Opinion

It turns out teachers aren’t being trusted on grades

23 Apr 2021, 12:19

On Thursday evening, Ofqual sneaked out a major and fundamental shift in the quality assurance process for this summer’s cancelled exams, almost literally under the cover of darkness.

It came in a friendly, seemingly innocuous blog, rather than in proper revised guidance; it feels like a gut punch to teachers and schools, delivered by an iron fist inside a velvet glove.

We are angry because once again, the centre is saying ‘we do not trust teachers’

We all want consistency and fairness, and we all recognise how difficult that is now.

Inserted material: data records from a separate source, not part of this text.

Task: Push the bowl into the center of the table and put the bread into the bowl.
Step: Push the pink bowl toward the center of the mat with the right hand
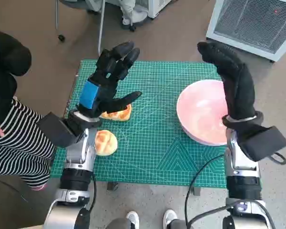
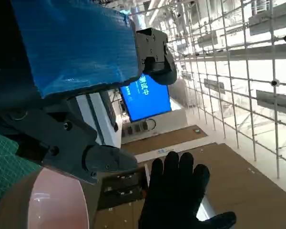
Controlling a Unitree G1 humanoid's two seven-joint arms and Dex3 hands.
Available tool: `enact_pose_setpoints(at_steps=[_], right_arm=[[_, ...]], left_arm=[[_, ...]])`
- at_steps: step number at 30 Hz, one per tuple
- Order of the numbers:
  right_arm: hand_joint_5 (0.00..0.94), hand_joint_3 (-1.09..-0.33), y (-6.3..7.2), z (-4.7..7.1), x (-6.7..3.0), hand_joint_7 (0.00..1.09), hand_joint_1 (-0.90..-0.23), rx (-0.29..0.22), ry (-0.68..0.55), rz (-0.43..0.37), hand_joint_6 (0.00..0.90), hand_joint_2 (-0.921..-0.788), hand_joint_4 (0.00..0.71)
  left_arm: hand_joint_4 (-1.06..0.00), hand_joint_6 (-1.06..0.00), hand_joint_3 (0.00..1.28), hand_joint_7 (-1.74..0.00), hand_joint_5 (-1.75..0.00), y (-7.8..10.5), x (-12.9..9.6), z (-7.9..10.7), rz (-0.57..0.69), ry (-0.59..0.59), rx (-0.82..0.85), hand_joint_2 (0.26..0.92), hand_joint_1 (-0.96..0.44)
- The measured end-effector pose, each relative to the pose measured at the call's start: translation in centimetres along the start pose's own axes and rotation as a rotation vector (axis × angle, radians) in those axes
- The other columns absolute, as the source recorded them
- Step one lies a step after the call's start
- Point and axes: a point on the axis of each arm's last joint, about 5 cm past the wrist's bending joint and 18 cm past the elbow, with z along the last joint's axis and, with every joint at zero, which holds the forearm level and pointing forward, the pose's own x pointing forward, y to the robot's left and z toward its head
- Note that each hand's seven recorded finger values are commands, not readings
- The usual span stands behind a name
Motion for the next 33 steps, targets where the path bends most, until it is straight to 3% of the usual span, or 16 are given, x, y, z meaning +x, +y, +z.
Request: enact_pose_setpoints(at_steps=[33], right_arm=[[0.000, -0.749, 0.04, -0.04, 0.00, 0.53, -0.745, 0.000, 0.006, 0.002, -0.001, -0.921, 0.168]], left_arm=[[-0.21, 0.00, 0.35, -0.71, -0.12, 0.14, 0.00, 0.04, -0.009, 0.003, 0.003, 0.815, -0.18]])
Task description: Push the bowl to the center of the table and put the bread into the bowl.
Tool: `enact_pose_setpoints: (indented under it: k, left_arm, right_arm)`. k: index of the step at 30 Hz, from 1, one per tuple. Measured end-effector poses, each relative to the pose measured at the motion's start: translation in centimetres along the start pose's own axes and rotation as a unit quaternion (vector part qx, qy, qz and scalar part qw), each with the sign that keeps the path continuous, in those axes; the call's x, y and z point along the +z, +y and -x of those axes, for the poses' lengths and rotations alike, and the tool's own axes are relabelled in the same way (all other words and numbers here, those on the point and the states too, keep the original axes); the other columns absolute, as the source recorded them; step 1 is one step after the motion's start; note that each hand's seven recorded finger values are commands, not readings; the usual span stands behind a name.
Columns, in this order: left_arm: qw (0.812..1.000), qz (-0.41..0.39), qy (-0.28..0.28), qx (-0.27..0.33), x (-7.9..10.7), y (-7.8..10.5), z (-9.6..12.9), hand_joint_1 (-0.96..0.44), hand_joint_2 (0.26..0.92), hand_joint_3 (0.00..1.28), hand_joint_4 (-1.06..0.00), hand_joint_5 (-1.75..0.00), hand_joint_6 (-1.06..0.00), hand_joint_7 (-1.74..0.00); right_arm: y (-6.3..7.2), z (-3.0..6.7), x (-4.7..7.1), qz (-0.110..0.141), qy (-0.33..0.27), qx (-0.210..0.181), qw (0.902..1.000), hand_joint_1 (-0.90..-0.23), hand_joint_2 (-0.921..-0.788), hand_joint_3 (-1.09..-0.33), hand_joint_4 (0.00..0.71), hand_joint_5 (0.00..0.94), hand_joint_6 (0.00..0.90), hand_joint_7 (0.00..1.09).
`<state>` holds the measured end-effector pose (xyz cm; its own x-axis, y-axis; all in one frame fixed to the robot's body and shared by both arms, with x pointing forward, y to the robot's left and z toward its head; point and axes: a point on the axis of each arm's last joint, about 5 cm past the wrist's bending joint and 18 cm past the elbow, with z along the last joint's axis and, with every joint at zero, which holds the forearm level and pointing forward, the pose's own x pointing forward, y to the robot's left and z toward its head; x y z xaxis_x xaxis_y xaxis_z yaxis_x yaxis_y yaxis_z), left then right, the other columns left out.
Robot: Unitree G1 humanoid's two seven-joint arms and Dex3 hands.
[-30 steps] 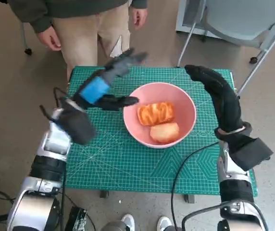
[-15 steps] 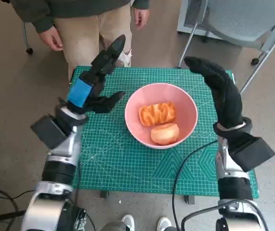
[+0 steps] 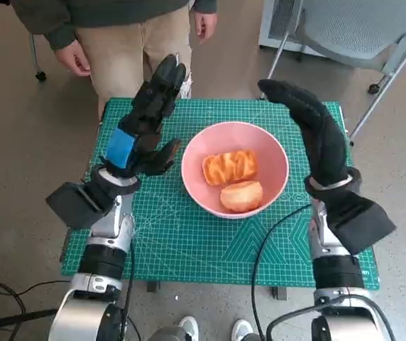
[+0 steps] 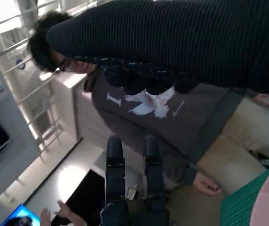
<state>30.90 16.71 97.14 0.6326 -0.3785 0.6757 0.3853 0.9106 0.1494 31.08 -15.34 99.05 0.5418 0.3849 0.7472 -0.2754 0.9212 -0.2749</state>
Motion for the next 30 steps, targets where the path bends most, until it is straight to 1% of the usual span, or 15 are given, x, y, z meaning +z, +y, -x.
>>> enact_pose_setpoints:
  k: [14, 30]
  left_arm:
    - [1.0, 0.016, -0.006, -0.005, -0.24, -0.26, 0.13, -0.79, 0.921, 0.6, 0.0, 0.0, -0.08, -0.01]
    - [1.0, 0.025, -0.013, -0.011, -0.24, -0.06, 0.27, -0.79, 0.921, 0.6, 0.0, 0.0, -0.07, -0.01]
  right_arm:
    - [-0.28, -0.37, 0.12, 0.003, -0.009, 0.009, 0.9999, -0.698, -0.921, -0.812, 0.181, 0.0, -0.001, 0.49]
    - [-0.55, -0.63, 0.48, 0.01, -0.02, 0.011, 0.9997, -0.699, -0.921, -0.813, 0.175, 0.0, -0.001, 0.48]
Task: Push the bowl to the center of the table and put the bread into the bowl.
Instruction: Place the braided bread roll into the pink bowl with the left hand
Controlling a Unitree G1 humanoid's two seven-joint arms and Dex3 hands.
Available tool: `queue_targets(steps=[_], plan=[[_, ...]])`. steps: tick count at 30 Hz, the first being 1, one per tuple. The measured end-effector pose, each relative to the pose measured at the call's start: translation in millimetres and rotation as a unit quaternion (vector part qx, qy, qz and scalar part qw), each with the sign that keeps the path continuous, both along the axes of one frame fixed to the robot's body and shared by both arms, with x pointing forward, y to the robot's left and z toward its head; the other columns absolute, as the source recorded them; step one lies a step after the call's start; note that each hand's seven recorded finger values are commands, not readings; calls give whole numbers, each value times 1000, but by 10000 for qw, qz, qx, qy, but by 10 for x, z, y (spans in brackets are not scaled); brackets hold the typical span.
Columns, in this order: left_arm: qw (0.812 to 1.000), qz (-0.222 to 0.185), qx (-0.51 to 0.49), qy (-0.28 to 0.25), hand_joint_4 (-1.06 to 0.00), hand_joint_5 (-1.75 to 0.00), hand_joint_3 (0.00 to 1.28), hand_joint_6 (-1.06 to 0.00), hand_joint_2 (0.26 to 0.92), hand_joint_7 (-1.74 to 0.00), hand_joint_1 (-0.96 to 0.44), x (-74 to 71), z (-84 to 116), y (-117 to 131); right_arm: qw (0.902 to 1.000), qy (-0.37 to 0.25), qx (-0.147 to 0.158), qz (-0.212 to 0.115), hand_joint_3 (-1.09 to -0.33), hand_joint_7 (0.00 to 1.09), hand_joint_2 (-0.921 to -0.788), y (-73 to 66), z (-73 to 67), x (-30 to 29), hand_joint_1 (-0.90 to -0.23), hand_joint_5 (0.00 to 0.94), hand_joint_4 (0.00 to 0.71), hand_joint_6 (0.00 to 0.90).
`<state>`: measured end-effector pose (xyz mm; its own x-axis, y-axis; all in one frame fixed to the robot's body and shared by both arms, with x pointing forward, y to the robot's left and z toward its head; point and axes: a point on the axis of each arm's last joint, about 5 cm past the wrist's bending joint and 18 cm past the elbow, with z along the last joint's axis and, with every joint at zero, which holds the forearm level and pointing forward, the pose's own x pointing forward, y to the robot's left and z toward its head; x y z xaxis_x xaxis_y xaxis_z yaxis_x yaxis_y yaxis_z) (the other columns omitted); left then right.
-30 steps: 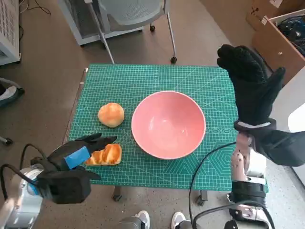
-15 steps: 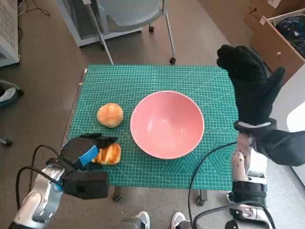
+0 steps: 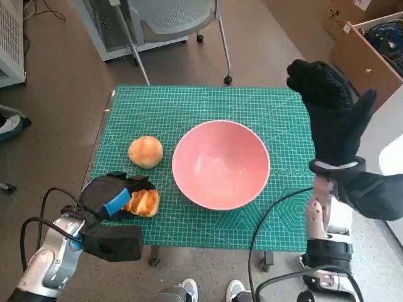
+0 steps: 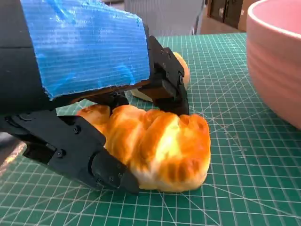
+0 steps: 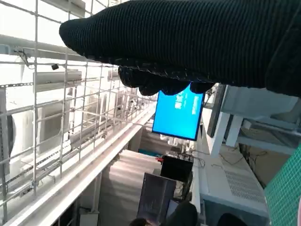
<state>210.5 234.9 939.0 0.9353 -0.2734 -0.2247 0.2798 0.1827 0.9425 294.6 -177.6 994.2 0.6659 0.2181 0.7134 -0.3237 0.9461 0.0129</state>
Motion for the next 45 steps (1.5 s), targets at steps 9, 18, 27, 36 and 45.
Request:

We all know that Ofqual has found itself (or put itself) in an invidious position because there was no meaningful scenario planning back in autumn for a potential cancellation of exams. There was no oven-ready Plan B in January.

We all want a proper QA process that draws on the huge collective expertise across our school system. But what we got yesterday was the equivalent of telling a sixth former to write a 3,000-word essay by tomorrow but that you will not mark it or, indeed, read it.

There is a burning rage across social media, caused, in the short term, by two particular features of the guidance-not-guidance-blog:

Firstly, centres are required to submit their newly developed centre policies to Ofqual, along with a summary. Ofqual does not intend to read the full policy but only the summary.

Because the summary may provoke some questions, every centre will then be required to find time for a phone interview. Here’s an idea…. just read the policy our staff have taken hours to produce.

Ofqual
How Ofqual announced the details on Thursday

Secondly, Ofqual has the ability to scrutinise new centres and centres that submit results that may appear anomalous. And they should.

However, all centres will be required to submit a significant sample of evidence at 48 hours’ notice. And yes, you know the punchline already…” subject experts will review the evidence provided by a sample of centres”. Hand in your essays, folks, but I won’t be reading them.

The palpable anger across the system is justified. For the last three years, schools and trusts like mine have worked with urgency to transform teachers’ working lives.

We have done this because it’s the right thing to do, but we have also done it because there is overwhelming evidence that the best way to improve outcomes for young people is to have a good teacher in every single classroom in every single school. No other strategy comes close.

We know that that one of the biggest issues that has driven good teachers from the profession has been the sheer volume of onerous tasks they have been required to do that have no impact on improving outcomes.

Every teacher knows it, every leader knows it, the DfE knows it, and Ofqual really should know it. So why the insistence that school staff undertake hundreds of hours of work that must be submitted but won’t be looked at? This is the dictionary definition of onerous work that has no purpose.

But there is a longer-term cause of the anger too. Ofqual is full of smart people who must have known how this would land. We are angry because once again, the centre is saying “we do not trust teachers”.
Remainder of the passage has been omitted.